> **The problem**
In the records below, the line with "Somewhere in the picture above is the pink" opens the range and the line with "Somewhere in the picture above is the brown" closes it; print that range exactly and nothing else.
── Excerpted data ──
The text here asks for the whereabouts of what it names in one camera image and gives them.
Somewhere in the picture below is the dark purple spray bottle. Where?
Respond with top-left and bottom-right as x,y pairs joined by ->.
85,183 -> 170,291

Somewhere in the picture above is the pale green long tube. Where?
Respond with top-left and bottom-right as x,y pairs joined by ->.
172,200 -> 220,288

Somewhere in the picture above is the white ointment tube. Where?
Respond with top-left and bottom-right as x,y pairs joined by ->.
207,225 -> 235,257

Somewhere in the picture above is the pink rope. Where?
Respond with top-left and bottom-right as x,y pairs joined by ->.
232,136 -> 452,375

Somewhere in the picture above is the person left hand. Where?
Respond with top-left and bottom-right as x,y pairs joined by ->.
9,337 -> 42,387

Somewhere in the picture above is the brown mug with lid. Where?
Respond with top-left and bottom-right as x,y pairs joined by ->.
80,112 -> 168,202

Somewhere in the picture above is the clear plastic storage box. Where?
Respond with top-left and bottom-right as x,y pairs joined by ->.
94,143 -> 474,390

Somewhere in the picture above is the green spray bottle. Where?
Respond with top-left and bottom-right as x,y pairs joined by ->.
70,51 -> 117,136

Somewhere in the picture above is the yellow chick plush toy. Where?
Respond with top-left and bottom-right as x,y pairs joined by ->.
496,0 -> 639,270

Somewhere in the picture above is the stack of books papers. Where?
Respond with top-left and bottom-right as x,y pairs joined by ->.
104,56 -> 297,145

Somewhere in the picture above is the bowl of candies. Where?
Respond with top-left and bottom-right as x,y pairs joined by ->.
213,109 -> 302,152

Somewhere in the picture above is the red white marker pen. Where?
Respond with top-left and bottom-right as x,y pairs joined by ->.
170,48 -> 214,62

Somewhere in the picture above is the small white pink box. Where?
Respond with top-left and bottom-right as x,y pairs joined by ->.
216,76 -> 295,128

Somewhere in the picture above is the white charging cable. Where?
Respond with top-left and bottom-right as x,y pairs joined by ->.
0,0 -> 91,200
───
── Excerpted data ──
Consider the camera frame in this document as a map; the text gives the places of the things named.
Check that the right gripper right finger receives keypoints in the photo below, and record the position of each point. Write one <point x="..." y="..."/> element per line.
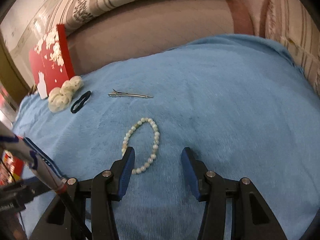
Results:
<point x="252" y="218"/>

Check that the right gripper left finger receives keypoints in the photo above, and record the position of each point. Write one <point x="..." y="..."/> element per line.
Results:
───
> **Answer to this task**
Somewhere in the picture above is the pink rope. Where?
Respond with top-left and bottom-right as x,y pairs joined by ->.
232,136 -> 452,375

Somewhere in the picture above is the person left hand. Where?
Respond with top-left and bottom-right as x,y pairs joined by ->.
9,337 -> 42,387

Somewhere in the picture above is the brown mug with lid. Where?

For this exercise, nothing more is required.